**WORK TO BE COMPLETED:**
Produce again, without any change, the lines running from the one with "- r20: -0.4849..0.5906" through the final line of the data below, and only those.

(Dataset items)
============

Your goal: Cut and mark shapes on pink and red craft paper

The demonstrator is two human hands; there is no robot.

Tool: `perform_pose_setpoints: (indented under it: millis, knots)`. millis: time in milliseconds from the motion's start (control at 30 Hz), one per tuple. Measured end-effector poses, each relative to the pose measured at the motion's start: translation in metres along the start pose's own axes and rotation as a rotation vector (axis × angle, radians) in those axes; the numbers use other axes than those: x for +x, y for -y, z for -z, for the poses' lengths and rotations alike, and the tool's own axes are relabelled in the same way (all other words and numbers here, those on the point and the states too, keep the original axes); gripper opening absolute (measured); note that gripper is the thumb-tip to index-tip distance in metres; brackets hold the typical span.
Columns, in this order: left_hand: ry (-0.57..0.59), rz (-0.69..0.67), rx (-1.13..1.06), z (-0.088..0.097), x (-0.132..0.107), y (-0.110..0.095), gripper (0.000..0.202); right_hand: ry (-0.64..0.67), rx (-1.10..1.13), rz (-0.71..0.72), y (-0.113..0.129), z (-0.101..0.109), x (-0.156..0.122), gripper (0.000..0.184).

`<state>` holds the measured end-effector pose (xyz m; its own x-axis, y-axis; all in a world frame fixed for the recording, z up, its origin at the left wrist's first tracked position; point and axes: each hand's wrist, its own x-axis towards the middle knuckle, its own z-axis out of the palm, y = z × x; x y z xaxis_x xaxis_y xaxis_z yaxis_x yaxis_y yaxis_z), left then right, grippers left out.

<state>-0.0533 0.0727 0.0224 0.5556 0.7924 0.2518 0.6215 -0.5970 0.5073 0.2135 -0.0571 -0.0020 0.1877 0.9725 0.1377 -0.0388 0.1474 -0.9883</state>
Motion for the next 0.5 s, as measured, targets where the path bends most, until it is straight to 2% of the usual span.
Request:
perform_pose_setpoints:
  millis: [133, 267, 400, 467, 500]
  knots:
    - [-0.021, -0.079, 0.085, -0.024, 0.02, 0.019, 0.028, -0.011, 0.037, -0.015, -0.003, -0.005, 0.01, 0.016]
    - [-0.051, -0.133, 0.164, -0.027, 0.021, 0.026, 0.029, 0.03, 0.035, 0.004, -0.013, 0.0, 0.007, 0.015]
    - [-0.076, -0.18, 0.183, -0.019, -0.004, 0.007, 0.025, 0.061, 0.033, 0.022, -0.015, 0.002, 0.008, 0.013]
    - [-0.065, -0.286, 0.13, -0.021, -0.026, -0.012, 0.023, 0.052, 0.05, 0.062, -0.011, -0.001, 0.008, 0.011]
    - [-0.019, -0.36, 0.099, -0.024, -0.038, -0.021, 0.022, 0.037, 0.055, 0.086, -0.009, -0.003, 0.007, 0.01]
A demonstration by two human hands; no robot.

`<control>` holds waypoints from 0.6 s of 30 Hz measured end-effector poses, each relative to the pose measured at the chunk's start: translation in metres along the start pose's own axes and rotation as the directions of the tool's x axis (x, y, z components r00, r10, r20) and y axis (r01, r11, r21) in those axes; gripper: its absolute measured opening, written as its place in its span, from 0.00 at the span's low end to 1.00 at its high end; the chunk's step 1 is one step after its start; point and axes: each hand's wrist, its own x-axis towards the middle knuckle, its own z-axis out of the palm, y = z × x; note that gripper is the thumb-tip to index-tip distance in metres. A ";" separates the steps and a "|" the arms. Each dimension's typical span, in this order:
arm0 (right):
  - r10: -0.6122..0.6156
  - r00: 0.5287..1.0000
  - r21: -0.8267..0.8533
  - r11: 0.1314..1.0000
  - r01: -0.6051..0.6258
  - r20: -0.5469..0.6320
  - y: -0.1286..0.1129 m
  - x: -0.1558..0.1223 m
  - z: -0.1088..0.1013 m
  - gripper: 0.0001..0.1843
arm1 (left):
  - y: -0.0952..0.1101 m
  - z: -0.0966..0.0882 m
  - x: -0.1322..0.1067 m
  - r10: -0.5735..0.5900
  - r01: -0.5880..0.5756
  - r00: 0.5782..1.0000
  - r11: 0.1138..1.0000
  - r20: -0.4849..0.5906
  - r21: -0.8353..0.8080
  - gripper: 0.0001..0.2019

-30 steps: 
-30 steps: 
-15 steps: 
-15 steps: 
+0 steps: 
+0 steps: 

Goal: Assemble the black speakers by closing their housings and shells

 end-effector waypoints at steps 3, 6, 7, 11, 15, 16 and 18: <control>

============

**OUTPUT OF THE TASK:**
  - r20: -0.4849..0.5906
  - r21: -0.8353..0.8080
  - gripper: 0.0001..0.2019

-30 steps: 
-30 steps: 
-15 steps: 
-15 steps: 
+0 steps: 
+0 steps: 

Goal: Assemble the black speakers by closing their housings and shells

 end-effector waypoints at steps 3, 6, 7, 11, 15, 16 and 18: <control>

For this exercise, nothing more is required.